What does post-pandemic telework look like during a shutdown?

A sign informs the public that the NASA Ames Research Center's visitors registration and pass office is closed due to the government shutdown in Mountain View, Calif., on Jan. 18, 2019. Post-pandemic, many feds continue to telework and with a potential new shutdown on the horizon, some say there isn’t enough clarity around the current rules.

A sign informs the public that the NASA Ames Research Center's visitors registration and pass office is closed due to the government shutdown in Mountain View, Calif., on Jan. 18, 2019. Post-pandemic, many feds continue to telework and with a potential new shutdown on the horizon, some say there isn’t enough clarity around the current rules. Anda Chu/MediaNews Group/The Mercury News via Getty Images

As agencies begin planning for funding to stop on Sept. 30, federal telework guidance will be tested in a post-COVID environment. 

The fall tradition of federal agencies gearing up their shutdown contingency plans is upon us, as Congress works to avert a budget impasse that could transpire in two weeks. 

While the preparation for government shutdown is not new, it hasn’t transpired in the post-pandemic era of telework, where federal employees continue to work remotely and sometimes distributed from their agencies.

“I think it’s a huge open question for both those personnel who do have to work and for those who are, in fact, not permitted to work,” said David Berteau, Professional Services Council president and CEO, on a Tuesday media call. 

Berteau likened the situation to the sequestration-era rules of a decade ago, when federal employees were restricted to the amount of time they were allowed to use agency-issued technology and mobile devices to roughly eight hours a day, an environment that has radically changed in the three years since the onset of the COVID-19 pandemic. 

“I know of very few remote workers that stick to a rigid, 8 a.m.-to-5 p.m. schedule and don’t look at their computer or their email outside of that schedule, how the government plans to do that is a mystery to us," Berteau said. "So far, at least in the updated guidances we’ve seen, it is not addressed.”

Typically, in a federal government shutdown, agencies will furlough designated while retaining excepted employees to work on-site without pay until Congress passes new appropriations. Agencies work to determine which employees will be needed to carry out essential operations, such as those that involve the safety of human life or the protection of property. Which personnel are deemed excepted employees can change even as the shutdown is ongoing, but they have typically been on-site when one occurs. 

The Office of Personnel Management’s December 2021 guidance for shutdown furloughs does say that “orderly shutdown activities (including the distribution of furlough notices and, where necessary, the adjustment of voicemail and email messages to reflect the agency’s operating status)” may be done remotely if consistent with legal requirements.

It also states that agencies “are encouraged to explore the use of workplace flexibilities such as alternative work schedules and telework” for excepted employees if they need to be absent from work for brief periods.  

January 2019 OPM telework guidance, penned two days before the most recent shutdown ended, strongly encouraged agencies “to allow telework-eligible employees performing excepted duties to telework more frequently, permit flexible start and stop times under a flexible work schedule, and provide employees with the ability to request time off based on their personal circumstances.” 

OMB’s December 2021, “Frequently Asked Questions During a Lapse in Appropriations” document also notes non-excepted employees are prohibited from working, including remotely, except to perform orderly shutdown activities.

“Furloughed employees should be given clear guidance that the prohibitions of the Antideficiency Act extend to work performed from outside of the office, including via mobile devices or remote computer connections,” the document said.

How that will translate in a post-pandemic setting will be among many issues to watch in the event of a shutdown. 

Berteau said the issue could be crucial for contractors looking to stay in touch with their contracting officer during a shutdown.
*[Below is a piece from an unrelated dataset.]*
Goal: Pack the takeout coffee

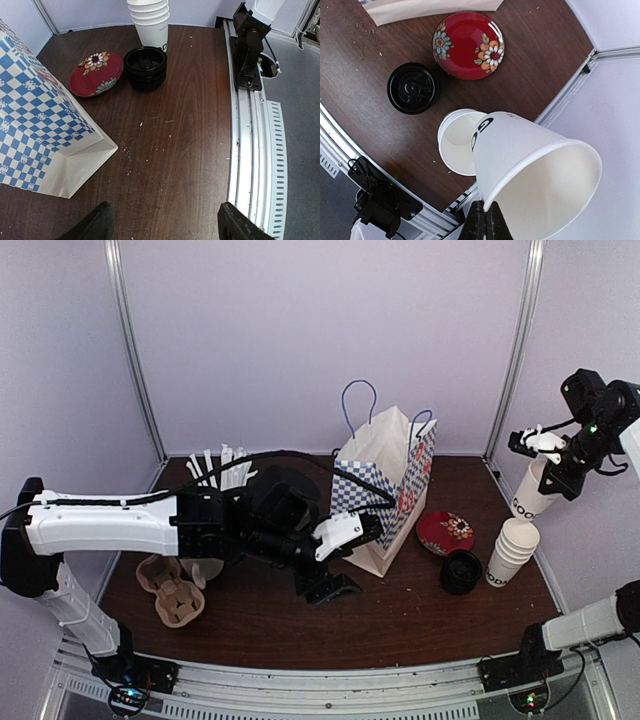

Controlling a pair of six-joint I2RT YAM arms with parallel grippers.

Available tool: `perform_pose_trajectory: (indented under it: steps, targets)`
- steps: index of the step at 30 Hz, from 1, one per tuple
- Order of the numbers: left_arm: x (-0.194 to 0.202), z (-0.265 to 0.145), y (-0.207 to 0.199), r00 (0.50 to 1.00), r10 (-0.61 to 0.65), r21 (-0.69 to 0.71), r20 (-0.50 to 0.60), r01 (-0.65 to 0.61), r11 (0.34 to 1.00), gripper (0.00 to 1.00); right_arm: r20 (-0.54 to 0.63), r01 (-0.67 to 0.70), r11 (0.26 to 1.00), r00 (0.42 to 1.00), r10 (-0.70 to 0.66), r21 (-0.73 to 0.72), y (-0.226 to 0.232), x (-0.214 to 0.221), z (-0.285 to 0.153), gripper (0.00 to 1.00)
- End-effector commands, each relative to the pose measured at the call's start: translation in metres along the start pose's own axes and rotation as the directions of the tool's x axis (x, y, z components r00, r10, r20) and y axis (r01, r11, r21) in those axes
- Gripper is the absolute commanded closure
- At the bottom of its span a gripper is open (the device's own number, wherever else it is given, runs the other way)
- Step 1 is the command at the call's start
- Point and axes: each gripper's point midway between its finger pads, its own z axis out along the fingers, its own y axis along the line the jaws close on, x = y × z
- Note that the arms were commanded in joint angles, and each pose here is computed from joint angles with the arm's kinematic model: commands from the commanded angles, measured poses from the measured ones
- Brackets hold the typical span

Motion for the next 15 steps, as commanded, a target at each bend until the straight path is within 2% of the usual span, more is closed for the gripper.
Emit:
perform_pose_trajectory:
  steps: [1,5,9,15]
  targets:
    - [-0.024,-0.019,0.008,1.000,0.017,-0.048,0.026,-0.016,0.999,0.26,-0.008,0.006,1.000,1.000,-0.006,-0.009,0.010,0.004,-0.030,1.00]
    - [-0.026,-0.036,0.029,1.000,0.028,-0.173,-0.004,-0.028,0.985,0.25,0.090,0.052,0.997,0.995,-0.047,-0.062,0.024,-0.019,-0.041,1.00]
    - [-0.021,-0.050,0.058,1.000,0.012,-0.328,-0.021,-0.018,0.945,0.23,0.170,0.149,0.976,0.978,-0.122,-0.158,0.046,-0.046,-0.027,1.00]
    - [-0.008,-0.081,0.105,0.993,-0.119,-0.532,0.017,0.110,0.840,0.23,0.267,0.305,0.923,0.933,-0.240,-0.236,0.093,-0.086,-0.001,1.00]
“The COVID-related workforce disbursement and where people are working, that’s largely unaddressed in either the previous guidance documents or the ones being updated now,” he said. “If your contracting officer is remote in -- you pick it -- Boise, Idaho, it’s really important for you to know that, as opposed to you can’t go knock on the door at VA headquarters and can’t get an answer. I haven’t seen any guidance that addresses any of this at all.”
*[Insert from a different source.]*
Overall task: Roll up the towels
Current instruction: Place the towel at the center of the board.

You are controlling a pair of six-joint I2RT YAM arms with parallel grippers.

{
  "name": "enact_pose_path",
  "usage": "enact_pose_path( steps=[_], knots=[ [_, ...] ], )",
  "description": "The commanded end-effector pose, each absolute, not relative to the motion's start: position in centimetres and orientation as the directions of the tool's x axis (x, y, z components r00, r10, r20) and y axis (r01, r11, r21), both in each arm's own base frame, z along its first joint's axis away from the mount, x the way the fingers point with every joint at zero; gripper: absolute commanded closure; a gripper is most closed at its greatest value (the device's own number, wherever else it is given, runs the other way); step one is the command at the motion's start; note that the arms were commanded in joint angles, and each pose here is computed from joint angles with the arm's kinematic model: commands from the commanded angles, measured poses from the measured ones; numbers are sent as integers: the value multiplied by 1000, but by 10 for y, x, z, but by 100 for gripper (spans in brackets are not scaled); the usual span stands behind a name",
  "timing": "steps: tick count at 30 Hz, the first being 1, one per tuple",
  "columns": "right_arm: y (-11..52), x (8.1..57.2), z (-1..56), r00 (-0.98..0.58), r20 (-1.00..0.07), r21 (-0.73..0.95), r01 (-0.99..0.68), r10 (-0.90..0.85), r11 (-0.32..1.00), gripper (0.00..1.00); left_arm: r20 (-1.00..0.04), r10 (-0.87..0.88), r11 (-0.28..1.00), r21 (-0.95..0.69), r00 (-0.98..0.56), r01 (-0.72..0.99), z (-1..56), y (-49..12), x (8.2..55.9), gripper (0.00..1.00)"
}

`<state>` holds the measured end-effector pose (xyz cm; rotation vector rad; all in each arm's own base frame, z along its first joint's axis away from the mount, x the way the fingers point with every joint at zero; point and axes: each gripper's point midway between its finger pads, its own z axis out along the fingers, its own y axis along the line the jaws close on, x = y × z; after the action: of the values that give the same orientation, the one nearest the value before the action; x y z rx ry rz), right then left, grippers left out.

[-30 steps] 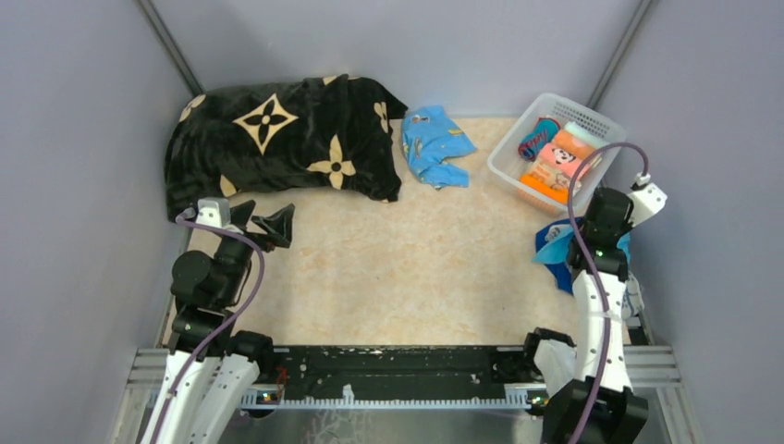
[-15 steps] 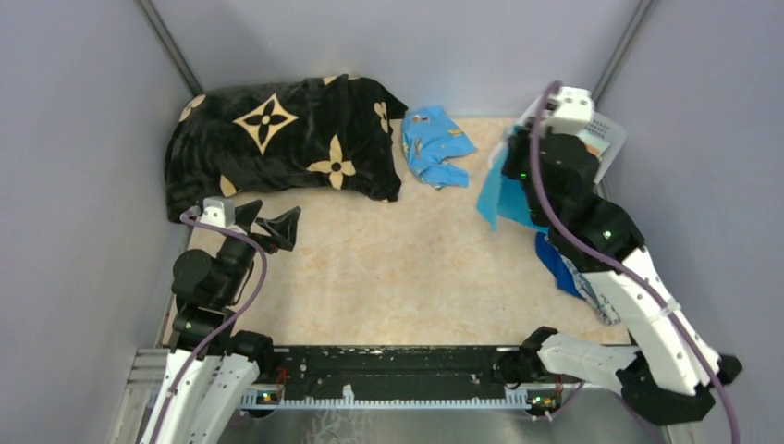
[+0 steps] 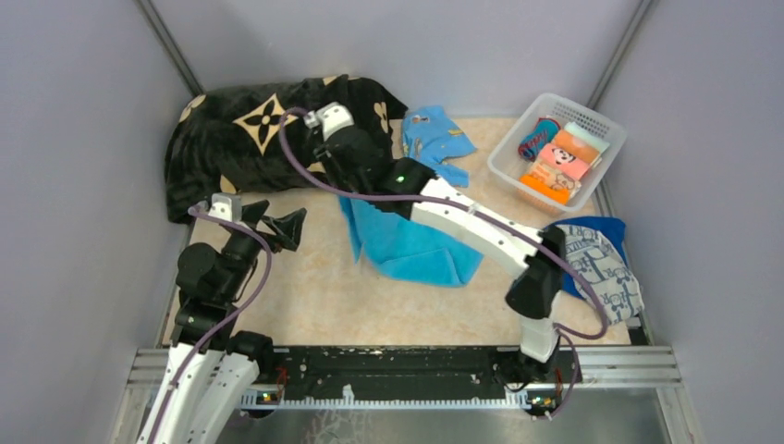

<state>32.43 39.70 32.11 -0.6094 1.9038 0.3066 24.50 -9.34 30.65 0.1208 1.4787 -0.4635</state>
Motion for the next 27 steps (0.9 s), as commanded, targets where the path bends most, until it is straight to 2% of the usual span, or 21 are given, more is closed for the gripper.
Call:
enact_pose_path(
  steps=[1,4,7,14,20,27],
  knots=[
    [441,312,333,-288,-917,-10,-676,-276,737,55,-976,-219,897,-197,10,396,309,-99,246,1],
    [431,310,314,-294,-895,-50,-681,-335,731,42,-976,-219,897,-209,-19,389,305,-101,251,1],
    [405,309,287,-332,-870,-60,-663,-365,746,39,-971,-227,905,-236,-67,354,296,-99,259,0],
    [310,306,214,-510,-798,63,-600,-321,797,40,-929,-283,915,-335,-237,223,258,-94,274,1],
    [237,298,150,-659,-715,215,-525,-233,823,43,-835,-341,911,-407,-432,67,201,-94,286,1],
    [211,301,112,-735,-661,349,-483,-154,803,46,-732,-420,876,-481,-536,-29,164,-89,300,1]
  ],
)
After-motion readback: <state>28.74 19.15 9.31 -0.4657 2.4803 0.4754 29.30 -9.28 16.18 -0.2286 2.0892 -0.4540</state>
The subject of federal employees’ telework has become more contentious in the past year. Though the Office of Personnel Management encouraged agencies in 2021 to make telework a significant part of their workforce policies, the Biden administration recently signaled its intention in August for more employees to return to the office. 
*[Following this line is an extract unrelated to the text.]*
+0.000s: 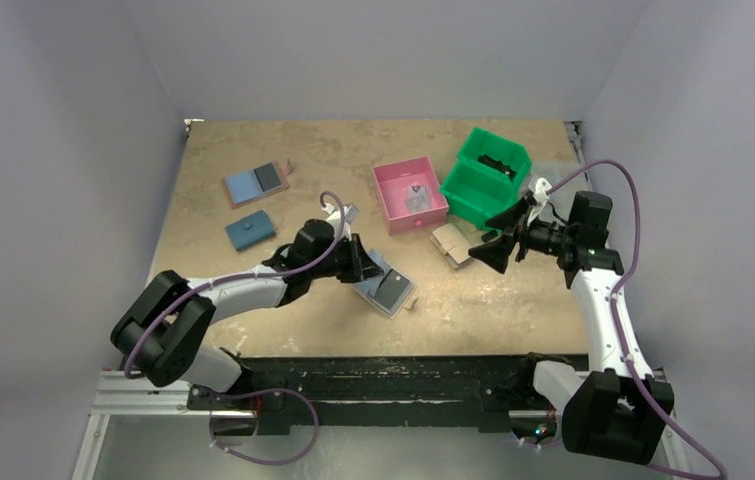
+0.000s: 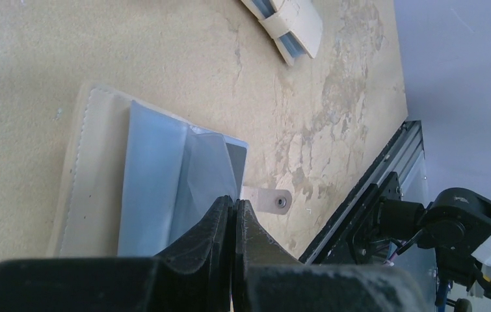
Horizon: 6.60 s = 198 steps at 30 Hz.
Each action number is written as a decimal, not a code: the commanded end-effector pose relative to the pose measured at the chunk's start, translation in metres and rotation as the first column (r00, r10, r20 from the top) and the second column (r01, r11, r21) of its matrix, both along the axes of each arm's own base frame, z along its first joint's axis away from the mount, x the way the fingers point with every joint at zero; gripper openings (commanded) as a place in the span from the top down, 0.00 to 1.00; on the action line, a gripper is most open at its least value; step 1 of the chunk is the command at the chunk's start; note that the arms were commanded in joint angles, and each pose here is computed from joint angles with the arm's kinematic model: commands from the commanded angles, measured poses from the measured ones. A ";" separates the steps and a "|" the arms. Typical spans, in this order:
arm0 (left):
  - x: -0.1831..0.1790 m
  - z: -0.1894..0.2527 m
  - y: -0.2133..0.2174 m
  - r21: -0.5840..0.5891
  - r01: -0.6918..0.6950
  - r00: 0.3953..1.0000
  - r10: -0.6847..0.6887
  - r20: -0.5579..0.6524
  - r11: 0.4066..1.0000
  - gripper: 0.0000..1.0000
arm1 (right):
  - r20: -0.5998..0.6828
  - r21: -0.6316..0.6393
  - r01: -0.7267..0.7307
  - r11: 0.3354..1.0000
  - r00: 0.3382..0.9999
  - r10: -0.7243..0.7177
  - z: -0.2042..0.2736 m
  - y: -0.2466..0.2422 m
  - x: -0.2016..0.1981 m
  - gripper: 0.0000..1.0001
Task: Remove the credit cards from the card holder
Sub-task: Remove the credit card from the card holder.
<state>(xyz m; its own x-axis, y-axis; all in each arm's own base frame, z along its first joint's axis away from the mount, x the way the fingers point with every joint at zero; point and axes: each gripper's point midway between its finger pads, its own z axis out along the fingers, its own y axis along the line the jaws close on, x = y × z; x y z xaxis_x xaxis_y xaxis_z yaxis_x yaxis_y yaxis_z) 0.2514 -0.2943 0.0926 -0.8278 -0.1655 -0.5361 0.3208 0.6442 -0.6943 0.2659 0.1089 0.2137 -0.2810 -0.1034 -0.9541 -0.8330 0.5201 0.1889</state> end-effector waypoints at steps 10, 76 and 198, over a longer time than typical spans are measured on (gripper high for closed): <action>0.021 -0.016 -0.007 0.017 0.008 1.000 -0.008 0.022 1.000 1.00 | -0.015 -0.026 0.005 1.000 1.000 -0.006 -0.004 -0.004 0.009 0.01; 0.078 0.137 0.013 0.241 -0.007 0.840 -0.125 0.527 0.970 0.01 | -0.037 -0.178 -0.111 0.978 0.994 0.106 -0.045 0.007 0.001 0.01; 0.013 -0.034 0.012 0.023 -0.030 0.999 0.030 0.012 0.999 0.57 | 0.122 -0.738 -0.278 0.615 0.842 0.526 -0.167 0.171 -0.032 0.92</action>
Republicans on Capitol Hill have recently pushed back as well, with Sen. Joni Ernst, R-Iowa, leveling accusations of “fraud” at federal workers whom she said “get location-based pay and Washington, D.C., wages” while working in areas with lower costs of living, though OPM has locality pay guidelines that require workers to be able to commute to the office at least twice per pay period. 

OMB officials were unavailable for comment on the shutdown impact of remote work by publication time.